§ ACTIVITY
What do the lines from the one containing "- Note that" through the end of the listing below say? Restate them word for word and give nothing else.

§ DATASET SECTION

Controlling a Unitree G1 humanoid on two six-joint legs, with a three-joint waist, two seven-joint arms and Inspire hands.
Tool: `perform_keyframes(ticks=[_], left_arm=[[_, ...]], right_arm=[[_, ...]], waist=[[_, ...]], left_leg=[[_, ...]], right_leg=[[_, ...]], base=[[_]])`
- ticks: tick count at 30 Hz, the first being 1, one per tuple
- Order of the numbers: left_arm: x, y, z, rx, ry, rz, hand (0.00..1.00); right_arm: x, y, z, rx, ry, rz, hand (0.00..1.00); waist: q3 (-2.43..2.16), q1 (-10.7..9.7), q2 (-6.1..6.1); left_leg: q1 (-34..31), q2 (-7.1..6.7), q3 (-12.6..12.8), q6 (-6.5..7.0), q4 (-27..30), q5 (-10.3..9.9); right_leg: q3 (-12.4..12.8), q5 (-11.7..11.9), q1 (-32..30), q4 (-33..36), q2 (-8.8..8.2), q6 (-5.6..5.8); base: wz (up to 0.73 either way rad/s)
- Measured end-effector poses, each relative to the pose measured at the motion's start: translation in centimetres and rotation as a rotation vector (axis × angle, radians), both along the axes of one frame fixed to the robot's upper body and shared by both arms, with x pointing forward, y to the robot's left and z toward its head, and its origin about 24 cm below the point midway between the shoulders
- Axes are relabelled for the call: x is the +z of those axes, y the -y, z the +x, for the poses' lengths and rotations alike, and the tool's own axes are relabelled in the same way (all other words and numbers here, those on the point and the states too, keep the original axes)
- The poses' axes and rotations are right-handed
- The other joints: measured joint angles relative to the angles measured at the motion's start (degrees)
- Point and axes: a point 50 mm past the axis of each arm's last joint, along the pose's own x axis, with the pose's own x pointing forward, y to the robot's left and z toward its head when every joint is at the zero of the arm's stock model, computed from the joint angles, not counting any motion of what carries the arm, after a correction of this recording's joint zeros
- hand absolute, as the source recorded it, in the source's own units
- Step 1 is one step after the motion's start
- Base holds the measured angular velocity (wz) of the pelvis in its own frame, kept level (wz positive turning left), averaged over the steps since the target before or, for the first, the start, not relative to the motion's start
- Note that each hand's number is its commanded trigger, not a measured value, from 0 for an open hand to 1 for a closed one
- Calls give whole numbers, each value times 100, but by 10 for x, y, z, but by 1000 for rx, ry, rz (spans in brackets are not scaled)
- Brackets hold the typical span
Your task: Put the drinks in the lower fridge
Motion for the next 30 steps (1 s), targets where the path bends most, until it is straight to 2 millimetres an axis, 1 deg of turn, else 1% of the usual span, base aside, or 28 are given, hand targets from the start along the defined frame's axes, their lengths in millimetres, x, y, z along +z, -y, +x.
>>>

§ YOUR RESPONSE
- Note that each hand's number is its commanded trigger, not a measured value, from 0 for an open hand to 1 for a closed one
- Calls give whole numbers, each value times 100, but by 10 for x, y, z, but by 1000 for rx, ry, rz (spans in brackets are not scaled)
- Brackets hold the typical span
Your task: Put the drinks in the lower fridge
Motion for the next 30 steps (1 s), targets where the path bends most, until it is straight to 2 millimetres an axis, 1 deg of turn, else 1% of the usual span, base aside, or 28 are given, hand targets from the start along the defined frame's axes, their lengths in millimetres, x, y, z along +z, -y, +x.
>>>

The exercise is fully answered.